> [Requirement] The answer should be an exact copy of the data.

> [Data extract]
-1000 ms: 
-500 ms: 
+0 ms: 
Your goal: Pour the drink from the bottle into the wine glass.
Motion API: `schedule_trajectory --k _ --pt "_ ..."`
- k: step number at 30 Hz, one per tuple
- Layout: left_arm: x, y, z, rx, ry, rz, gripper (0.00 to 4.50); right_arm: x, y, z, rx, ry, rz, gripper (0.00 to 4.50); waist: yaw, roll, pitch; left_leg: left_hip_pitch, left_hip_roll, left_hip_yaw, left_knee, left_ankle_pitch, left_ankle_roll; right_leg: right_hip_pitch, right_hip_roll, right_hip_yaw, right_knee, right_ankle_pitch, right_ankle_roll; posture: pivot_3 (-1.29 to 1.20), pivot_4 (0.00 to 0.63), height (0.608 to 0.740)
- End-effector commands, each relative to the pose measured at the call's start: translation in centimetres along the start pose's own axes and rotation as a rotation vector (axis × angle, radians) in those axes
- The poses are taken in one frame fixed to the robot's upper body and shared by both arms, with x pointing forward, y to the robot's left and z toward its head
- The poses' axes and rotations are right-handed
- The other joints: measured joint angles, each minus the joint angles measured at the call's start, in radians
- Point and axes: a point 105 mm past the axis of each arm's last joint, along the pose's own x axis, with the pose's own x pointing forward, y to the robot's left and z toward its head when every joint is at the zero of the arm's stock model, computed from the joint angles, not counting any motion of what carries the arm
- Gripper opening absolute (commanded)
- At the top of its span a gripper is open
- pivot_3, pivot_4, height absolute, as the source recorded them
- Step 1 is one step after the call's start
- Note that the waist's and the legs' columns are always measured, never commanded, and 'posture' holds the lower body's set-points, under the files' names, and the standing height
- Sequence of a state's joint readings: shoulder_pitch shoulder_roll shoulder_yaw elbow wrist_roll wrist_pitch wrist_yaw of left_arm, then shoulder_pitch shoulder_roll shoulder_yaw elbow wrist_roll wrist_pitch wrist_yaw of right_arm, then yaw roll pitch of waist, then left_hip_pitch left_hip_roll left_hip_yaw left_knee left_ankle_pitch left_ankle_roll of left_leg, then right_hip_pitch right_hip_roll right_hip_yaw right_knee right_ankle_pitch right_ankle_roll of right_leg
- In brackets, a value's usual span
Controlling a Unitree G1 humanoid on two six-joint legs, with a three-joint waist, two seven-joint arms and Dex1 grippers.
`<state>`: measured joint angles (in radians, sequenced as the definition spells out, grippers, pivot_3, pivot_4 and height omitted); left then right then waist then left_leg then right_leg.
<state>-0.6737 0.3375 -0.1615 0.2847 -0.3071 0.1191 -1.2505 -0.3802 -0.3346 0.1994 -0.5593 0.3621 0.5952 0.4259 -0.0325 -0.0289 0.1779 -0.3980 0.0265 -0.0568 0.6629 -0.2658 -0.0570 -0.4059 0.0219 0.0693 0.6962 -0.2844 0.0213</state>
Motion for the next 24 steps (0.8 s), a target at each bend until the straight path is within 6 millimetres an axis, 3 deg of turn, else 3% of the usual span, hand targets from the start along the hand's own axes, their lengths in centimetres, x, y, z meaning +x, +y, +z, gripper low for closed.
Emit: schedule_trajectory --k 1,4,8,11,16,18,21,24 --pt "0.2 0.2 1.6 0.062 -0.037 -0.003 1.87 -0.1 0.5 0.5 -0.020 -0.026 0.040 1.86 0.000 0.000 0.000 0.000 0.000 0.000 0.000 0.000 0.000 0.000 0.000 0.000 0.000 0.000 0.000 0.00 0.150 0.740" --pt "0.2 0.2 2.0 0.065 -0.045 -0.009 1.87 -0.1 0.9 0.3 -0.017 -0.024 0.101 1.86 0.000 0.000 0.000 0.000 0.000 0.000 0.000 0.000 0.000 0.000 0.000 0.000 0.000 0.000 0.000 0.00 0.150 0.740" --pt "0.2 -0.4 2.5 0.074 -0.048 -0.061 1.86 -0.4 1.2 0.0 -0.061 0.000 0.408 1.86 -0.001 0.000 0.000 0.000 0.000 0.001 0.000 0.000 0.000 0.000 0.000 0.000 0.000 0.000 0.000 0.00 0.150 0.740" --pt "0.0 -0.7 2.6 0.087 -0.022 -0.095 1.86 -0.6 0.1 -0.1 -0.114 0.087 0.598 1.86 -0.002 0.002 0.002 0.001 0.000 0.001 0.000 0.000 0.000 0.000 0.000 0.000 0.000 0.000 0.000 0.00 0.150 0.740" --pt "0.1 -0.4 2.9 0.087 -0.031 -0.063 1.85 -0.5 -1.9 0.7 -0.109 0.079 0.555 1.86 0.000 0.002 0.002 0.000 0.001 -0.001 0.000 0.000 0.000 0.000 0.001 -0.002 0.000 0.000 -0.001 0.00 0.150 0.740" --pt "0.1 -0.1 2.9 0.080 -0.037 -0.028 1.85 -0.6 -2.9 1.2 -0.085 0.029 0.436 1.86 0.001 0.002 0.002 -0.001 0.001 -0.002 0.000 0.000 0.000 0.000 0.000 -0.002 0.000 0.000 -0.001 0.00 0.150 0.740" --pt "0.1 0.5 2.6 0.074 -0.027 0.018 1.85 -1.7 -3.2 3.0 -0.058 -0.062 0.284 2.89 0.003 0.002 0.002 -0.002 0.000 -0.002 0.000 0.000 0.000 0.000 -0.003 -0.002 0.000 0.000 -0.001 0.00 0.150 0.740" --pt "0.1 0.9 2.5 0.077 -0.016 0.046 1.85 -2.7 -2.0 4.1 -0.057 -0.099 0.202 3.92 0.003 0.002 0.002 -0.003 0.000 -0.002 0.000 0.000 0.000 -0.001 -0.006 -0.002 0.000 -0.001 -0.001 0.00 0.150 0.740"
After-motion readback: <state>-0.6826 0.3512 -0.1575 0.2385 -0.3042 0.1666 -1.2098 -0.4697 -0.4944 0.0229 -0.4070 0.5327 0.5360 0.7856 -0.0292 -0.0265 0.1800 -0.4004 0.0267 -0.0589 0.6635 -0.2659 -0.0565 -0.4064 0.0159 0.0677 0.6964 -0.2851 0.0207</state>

> [Answer box]
-1000 ms: 
-500 ms: 
+0 ms: 
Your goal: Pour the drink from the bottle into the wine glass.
Motion API: `schedule_trajectory --k _ --pt "_ ..."`
- k: step number at 30 Hz, one per tuple
- Layout: left_arm: x, y, z, rx, ry, rz, gripper (0.00 to 4.50); right_arm: x, y, z, rx, ry, rz, gripper (0.00 to 4.50); waist: yaw, roll, pitch; left_leg: left_hip_pitch, left_hip_roll, left_hip_yaw, left_knee, left_ankle_pitch, left_ankle_roll; right_leg: right_hip_pitch, right_hip_roll, right_hip_yaw, right_knee, right_ankle_pitch, right_ankle_roll; posture: pivot_3 (-1.29 to 1.20), pivot_4 (0.00 to 0.63), height (0.608 to 0.740)
- End-effector commands, each relative to the pose measured at the call's start: translation in centimetres along the start pose's own axes and rotation as a rotation vector (axis × angle, radians) in those axes
- The poses are taken in one frame fixed to the robot's upper body and shared by both arms, with x pointing forward, y to the robot's left and z toward its head
- The poses' axes and rotations are right-handed
- The other joints: measured joint angles, each minus the joint angles measured at the call's start, in radians
- Point and axes: a point 105 mm past the axis of each arm's last joint, along the pose's own x axis, with the pose's own x pointing forward, y to the robot's left and z toward its head when every joint is at the zero of the arm's stock model, computed from the joint angles, not counting any motion of what carries the arm
- Gripper opening absolute (commanded)
- At the top of its span a gripper is open
- pivot_3, pivot_4, height absolute, as the source recorded them
- Step 1 is one step after the call's start
- Note that the waist's and the legs' columns are always measured, never commanded, and 'posture' holds the lower body's set-points, under the files' names, and the standing height
- Sequence of a state's joint readings: shoulder_pitch shoulder_roll shoulder_yaw elbow wrist_roll wrist_pitch wrist_yaw of left_arm, then shoulder_pitch shoulder_roll shoulder_yaw elbow wrist_roll wrist_pitch wrist_yaw of right_arm, then yaw roll pitch of waist, then left_hip_pitch left_hip_roll left_hip_yaw left_knee left_ankle_pitch left_ankle_roll of left_leg, then right_hip_pitch right_hip_roll right_hip_yaw right_knee right_ankle_pitch right_ankle_roll of right_leg
- In brackets, a value's usual span
Controlling a Unitree G1 humanoid on two six-joint legs, with a three-joint waist, two seven-joint arms and Dex1 grippers.
`<state>`: measured joint angles (in radians, sequenced as the definition spells out, grippers, pivot_3, pivot_4 and height omitted); left then right then waist then left_leg then right_leg.
<state>-0.6737 0.3375 -0.1615 0.2847 -0.3071 0.1191 -1.2505 -0.3802 -0.3346 0.1994 -0.5593 0.3621 0.5952 0.4259 -0.0325 -0.0289 0.1779 -0.3980 0.0265 -0.0568 0.6629 -0.2658 -0.0570 -0.4059 0.0219 0.0693 0.6962 -0.2844 0.0213</state>
Motion for the next 24 steps (0.8 s), a target at each bend until the straight path is within 6 millimetres an axis, 3 deg of turn, else 3% of the usual span, hand targets from the start along the hand's own axes, their lengths in centimetres, x, y, z meaning +x, +y, +z, gripper low for closed.
Emit: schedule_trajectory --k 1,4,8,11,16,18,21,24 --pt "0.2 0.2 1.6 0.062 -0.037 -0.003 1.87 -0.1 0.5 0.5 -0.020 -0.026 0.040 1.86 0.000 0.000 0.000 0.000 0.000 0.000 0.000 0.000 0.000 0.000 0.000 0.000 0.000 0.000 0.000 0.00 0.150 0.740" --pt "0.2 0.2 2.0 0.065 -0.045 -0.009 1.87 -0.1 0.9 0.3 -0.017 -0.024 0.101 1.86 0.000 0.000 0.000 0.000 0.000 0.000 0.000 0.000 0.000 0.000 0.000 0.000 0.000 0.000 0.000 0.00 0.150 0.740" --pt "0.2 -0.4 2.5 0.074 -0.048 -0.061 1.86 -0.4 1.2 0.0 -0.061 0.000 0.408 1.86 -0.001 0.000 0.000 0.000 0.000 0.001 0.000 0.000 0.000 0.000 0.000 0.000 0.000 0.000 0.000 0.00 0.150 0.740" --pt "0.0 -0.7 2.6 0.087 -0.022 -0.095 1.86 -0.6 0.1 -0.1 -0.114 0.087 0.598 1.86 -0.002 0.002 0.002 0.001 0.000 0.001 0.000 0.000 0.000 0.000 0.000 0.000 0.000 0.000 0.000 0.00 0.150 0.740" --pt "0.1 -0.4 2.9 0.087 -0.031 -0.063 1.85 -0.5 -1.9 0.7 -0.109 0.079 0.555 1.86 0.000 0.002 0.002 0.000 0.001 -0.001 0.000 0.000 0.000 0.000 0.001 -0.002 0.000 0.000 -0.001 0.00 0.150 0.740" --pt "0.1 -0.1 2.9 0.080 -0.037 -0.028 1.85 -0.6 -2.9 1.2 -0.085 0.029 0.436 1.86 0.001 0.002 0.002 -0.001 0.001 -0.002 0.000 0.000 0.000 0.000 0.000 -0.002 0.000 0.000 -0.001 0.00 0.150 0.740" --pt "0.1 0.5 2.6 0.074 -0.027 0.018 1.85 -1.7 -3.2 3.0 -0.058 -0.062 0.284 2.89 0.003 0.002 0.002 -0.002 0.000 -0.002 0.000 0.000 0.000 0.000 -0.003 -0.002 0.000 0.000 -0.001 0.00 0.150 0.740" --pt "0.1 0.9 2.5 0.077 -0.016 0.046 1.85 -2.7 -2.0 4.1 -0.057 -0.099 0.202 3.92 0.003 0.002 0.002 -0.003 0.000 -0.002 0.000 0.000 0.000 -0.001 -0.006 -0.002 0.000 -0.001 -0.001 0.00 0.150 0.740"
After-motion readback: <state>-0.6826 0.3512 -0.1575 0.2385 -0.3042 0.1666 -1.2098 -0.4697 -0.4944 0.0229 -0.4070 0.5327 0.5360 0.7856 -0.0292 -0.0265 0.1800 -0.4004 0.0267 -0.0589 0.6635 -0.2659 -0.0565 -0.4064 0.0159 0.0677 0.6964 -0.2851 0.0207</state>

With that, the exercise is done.